I let that wash over me for the next hour as the drip continued and the Benadryl started to take effect. 40 people a day. 200 a week. Not the same people either. I come once every two weeks. 40 families a week are affected by the same or worse stuff than I am going through. This is unbelievably humbling. I remember back to the Egg Bowl before I knew I had cancer. There was an ad promoting cancer research that stated that 1 in 5 people would have cancer in their lifetime. I looked at my group of six there, my parents, my sister and her husband, and Carly and myself. My dad had already had cancer and I thought, "good we are covered just about." Looks like I was the 1 in the next 5. I left the Chemo Dock as the last patient of the day. The waiting room was empty, TV Land was turned off, and the sky was getting dark. The Benadryl was taking full effect and when we got home I immediately fell asleep.
One of the most poignant statements made in tonight's heartbreaking episode of Downton Abbey was from Mary. She said, "It is nice to know that we are not alone and that others are facing the same trials."

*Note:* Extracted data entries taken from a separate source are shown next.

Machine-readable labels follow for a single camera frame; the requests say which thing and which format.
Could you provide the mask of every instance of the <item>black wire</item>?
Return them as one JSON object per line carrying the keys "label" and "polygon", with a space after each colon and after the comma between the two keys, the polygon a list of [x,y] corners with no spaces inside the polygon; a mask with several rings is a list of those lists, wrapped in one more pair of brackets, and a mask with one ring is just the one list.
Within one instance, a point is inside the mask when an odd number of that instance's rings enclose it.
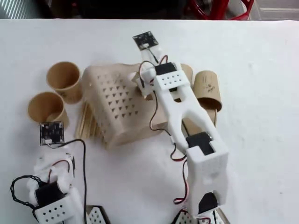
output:
{"label": "black wire", "polygon": [[22,205],[25,205],[27,207],[30,207],[32,209],[32,215],[34,216],[34,218],[37,220],[36,218],[36,215],[35,215],[35,210],[37,207],[35,207],[33,204],[29,203],[29,202],[24,202],[24,201],[21,201],[20,199],[18,199],[16,196],[15,196],[15,193],[14,193],[14,185],[15,183],[18,181],[18,180],[21,180],[21,179],[28,179],[28,178],[31,178],[32,180],[35,180],[39,186],[41,185],[44,185],[44,184],[47,184],[46,182],[43,182],[38,176],[34,176],[34,175],[23,175],[23,176],[19,176],[17,178],[15,178],[13,180],[13,182],[11,183],[11,186],[10,186],[10,192],[11,192],[11,196],[13,197],[13,200],[15,202],[18,202]]}
{"label": "black wire", "polygon": [[182,125],[183,125],[183,127],[184,127],[184,129],[185,129],[185,131],[186,131],[186,134],[187,134],[188,136],[190,136],[190,134],[189,134],[189,132],[188,132],[188,129],[187,129],[187,127],[186,127],[186,124],[184,123],[183,120],[182,120]]}
{"label": "black wire", "polygon": [[157,129],[153,129],[152,128],[152,121],[157,113],[157,110],[158,110],[158,99],[157,99],[157,95],[156,95],[156,92],[154,91],[154,95],[155,95],[155,99],[156,99],[156,109],[155,109],[155,112],[153,114],[153,116],[151,117],[151,119],[149,120],[149,128],[152,130],[152,131],[159,131],[159,130],[162,130],[162,131],[166,131],[166,133],[171,136],[171,134],[169,133],[169,131],[167,131],[166,129],[164,128],[157,128]]}
{"label": "black wire", "polygon": [[154,55],[154,53],[149,48],[146,48],[146,49],[149,50],[149,52],[151,53],[151,55],[153,55],[153,57],[154,57],[155,61],[157,62],[157,64],[159,64],[159,61],[156,58],[156,56]]}
{"label": "black wire", "polygon": [[84,208],[83,208],[83,217],[84,217],[84,224],[87,224],[87,219],[86,219],[86,196],[87,196],[87,184],[86,184],[86,173],[85,173],[85,157],[86,157],[86,144],[82,139],[74,139],[65,143],[62,143],[59,145],[57,148],[66,146],[68,144],[71,144],[75,141],[81,141],[83,143],[83,179],[84,179]]}
{"label": "black wire", "polygon": [[214,222],[215,222],[215,224],[217,224],[215,210],[213,211],[213,216],[214,216]]}

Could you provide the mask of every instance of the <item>brown paper cup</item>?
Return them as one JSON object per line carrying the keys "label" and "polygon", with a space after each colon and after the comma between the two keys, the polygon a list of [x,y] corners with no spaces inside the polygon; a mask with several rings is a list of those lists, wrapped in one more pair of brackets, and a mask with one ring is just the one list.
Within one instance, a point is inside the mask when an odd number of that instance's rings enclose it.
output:
{"label": "brown paper cup", "polygon": [[75,104],[82,98],[80,71],[71,62],[54,64],[47,73],[47,83],[68,104]]}
{"label": "brown paper cup", "polygon": [[193,92],[203,108],[221,110],[222,103],[218,79],[214,72],[201,71],[197,73],[194,80]]}
{"label": "brown paper cup", "polygon": [[33,97],[28,105],[28,116],[37,123],[62,121],[65,128],[70,123],[63,99],[54,92],[43,92]]}
{"label": "brown paper cup", "polygon": [[[216,126],[216,122],[217,122],[217,109],[214,109],[214,110],[207,109],[206,112],[209,115],[209,117],[210,117],[211,121],[213,122],[214,126]],[[201,128],[198,127],[196,124],[194,124],[189,118],[183,119],[183,122],[184,122],[184,124],[186,126],[187,132],[190,135],[202,132]]]}
{"label": "brown paper cup", "polygon": [[184,71],[184,73],[186,74],[189,82],[191,83],[192,86],[192,75],[193,75],[193,70],[192,68],[187,65],[187,64],[181,64],[182,70]]}

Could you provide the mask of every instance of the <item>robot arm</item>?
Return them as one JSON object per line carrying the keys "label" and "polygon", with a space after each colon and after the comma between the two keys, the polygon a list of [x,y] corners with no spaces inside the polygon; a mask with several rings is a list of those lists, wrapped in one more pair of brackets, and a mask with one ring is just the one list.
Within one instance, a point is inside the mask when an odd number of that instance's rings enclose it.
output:
{"label": "robot arm", "polygon": [[[173,143],[187,155],[189,170],[187,209],[193,217],[203,216],[226,201],[228,150],[206,110],[198,103],[180,64],[158,64],[153,60],[148,54],[148,47],[153,45],[154,37],[148,32],[146,37],[145,34],[141,34],[133,38],[135,41],[138,40],[136,43],[142,51],[143,59],[152,63],[150,67],[140,69],[137,85],[144,97],[155,91],[168,117],[168,130]],[[161,55],[157,44],[153,46],[152,51],[154,48],[157,55]],[[180,102],[176,102],[174,96],[180,98]],[[185,138],[181,130],[184,118],[192,120],[204,132]]]}

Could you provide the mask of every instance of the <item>white surface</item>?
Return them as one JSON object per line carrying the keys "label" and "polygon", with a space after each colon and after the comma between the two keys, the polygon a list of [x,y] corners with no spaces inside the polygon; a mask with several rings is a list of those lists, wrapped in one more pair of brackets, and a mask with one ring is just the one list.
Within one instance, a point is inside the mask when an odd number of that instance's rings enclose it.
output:
{"label": "white surface", "polygon": [[[29,208],[13,202],[9,187],[31,174],[37,156],[38,125],[27,117],[31,97],[50,90],[47,69],[62,60],[87,66],[137,63],[132,36],[151,30],[169,60],[195,74],[219,76],[223,109],[217,129],[230,148],[234,190],[224,212],[233,224],[288,223],[297,217],[299,23],[237,21],[0,20],[1,223],[35,223]],[[80,105],[66,107],[73,134]],[[81,153],[76,144],[76,153]],[[87,143],[88,204],[103,205],[111,222],[169,223],[184,193],[181,163],[172,162],[166,134],[114,151]],[[76,181],[83,178],[76,160]],[[26,182],[17,183],[26,200]]]}

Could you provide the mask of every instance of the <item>circuit board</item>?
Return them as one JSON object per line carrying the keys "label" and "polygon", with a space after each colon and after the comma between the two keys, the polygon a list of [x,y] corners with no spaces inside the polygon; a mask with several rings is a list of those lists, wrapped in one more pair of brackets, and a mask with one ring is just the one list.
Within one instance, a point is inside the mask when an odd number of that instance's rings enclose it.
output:
{"label": "circuit board", "polygon": [[62,121],[40,123],[39,129],[41,146],[64,143],[64,124]]}
{"label": "circuit board", "polygon": [[151,47],[157,46],[159,44],[158,41],[155,39],[155,37],[153,36],[153,34],[150,31],[145,32],[143,34],[133,36],[133,39],[134,39],[135,43],[137,44],[139,50],[151,48]]}

The trials I am facing now have been faced before. The trials you are facing now have been faced before. So many people have reached out to me to tell me their story of cancer. Whether it was a personal story or a family story, people have longed to encourage me through their experience. It is empowering. So share your story to those around you. You never know who you will encourage or help. It just might be another one of the 40 or that 1 in every 5.